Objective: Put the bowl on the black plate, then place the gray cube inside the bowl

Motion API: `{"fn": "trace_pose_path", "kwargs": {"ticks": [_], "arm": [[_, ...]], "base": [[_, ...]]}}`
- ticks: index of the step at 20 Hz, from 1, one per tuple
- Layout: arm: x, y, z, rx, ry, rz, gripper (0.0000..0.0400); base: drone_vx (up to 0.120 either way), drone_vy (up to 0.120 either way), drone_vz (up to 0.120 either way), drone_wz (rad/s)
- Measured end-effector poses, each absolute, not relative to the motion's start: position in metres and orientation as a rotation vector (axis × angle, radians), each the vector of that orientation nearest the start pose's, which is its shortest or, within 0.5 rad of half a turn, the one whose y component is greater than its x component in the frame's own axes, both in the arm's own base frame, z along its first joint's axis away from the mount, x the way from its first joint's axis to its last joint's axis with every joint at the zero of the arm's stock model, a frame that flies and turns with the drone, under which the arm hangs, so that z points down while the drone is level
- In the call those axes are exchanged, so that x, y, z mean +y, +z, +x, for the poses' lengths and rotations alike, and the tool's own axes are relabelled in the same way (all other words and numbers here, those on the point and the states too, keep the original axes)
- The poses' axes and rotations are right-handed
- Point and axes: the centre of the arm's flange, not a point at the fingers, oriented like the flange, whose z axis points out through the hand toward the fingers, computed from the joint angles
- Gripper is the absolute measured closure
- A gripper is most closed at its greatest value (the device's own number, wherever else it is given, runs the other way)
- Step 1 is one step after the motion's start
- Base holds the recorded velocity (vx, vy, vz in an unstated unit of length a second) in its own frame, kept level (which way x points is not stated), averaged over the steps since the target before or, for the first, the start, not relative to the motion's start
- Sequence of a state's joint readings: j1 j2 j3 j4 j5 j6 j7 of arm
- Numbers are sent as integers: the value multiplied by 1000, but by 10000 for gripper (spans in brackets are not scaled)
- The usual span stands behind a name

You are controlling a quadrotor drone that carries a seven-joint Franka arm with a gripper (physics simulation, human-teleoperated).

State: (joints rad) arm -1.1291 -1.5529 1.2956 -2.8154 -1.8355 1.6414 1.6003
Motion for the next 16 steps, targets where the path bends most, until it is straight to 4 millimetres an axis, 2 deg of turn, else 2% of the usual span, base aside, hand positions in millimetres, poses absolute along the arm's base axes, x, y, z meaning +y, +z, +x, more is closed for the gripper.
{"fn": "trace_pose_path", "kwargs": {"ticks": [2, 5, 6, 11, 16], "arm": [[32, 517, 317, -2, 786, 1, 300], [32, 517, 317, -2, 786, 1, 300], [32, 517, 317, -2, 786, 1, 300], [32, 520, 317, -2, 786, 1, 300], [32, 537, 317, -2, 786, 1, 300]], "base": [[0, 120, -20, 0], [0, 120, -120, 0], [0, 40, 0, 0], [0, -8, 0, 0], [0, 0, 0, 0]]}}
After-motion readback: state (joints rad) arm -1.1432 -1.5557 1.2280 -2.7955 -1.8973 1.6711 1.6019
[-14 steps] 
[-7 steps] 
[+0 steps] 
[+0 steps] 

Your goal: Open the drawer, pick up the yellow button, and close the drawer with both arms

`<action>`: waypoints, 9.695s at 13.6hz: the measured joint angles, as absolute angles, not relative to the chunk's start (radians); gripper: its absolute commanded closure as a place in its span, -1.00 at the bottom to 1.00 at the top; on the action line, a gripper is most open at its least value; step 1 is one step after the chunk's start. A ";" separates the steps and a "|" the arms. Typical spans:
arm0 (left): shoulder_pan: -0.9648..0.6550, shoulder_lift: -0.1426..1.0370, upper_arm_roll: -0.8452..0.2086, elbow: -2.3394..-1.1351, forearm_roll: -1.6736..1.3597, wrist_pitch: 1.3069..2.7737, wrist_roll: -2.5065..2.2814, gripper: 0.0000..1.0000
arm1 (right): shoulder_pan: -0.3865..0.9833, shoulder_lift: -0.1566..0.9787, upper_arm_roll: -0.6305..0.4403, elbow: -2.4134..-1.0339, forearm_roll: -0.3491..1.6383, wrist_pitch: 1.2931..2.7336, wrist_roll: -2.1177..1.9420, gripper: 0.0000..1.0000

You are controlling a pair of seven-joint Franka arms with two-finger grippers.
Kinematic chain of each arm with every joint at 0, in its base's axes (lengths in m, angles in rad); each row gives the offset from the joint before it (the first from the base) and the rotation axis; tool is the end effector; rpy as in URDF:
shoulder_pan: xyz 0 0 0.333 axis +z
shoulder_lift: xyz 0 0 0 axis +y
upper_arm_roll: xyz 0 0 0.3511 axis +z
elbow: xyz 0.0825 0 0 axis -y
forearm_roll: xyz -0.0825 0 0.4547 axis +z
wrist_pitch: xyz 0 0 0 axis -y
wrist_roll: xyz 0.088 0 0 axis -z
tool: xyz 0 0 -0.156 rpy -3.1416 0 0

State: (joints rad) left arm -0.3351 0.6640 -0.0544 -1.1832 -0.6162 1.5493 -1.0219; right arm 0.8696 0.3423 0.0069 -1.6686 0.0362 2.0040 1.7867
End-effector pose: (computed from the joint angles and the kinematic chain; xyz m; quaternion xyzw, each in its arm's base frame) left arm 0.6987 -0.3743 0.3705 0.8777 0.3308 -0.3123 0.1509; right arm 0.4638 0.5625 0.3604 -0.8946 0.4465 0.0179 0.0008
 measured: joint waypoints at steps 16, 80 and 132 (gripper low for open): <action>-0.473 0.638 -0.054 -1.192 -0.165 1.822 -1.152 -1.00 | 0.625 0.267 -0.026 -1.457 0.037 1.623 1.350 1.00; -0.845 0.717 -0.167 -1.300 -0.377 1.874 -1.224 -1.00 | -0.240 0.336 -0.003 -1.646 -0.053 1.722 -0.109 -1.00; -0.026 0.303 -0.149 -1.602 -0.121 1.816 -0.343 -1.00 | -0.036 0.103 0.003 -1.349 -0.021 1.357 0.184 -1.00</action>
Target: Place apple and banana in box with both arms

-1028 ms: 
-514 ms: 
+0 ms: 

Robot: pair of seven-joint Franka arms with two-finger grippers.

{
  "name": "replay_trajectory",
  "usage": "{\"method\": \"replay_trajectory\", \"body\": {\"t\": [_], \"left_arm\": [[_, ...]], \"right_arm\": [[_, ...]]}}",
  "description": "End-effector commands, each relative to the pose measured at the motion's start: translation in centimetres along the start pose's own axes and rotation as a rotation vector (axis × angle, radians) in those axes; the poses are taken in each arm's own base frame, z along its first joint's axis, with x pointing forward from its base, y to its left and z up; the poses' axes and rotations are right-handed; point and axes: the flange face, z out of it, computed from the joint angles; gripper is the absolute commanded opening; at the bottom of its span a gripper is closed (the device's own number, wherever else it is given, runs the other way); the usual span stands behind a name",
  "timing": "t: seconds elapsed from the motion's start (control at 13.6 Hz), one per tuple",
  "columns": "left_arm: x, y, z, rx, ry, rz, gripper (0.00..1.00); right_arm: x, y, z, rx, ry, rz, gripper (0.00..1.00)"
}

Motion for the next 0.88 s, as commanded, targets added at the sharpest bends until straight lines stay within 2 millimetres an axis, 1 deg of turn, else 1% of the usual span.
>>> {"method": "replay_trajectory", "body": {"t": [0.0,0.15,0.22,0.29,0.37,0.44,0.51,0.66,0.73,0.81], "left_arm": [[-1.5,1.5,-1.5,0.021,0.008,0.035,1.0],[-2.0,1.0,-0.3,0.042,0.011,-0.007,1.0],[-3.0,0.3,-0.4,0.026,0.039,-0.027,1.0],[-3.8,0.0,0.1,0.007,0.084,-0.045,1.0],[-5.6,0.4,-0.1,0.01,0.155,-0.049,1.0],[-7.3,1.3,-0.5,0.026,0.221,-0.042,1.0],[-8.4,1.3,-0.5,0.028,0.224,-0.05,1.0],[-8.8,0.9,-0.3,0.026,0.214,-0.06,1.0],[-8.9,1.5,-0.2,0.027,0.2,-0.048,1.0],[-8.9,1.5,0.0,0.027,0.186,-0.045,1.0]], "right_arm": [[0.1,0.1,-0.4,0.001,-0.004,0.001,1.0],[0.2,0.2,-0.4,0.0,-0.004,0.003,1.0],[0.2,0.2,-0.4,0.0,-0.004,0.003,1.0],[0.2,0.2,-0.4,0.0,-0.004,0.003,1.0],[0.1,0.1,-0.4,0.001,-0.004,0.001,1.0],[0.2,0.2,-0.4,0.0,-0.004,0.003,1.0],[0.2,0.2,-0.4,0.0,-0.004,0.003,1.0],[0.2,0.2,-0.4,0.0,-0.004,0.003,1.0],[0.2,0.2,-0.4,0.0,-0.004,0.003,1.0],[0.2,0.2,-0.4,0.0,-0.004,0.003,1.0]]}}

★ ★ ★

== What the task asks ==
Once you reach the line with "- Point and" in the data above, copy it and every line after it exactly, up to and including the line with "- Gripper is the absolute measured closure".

== Task output ==
- Point and axes: the centre of the arm's flange, not a point at the fingers, oriented like the flange, whose z axis points out through the hand toward the fingers, computed from the joint angles
- Gripper is the absolute measured closure

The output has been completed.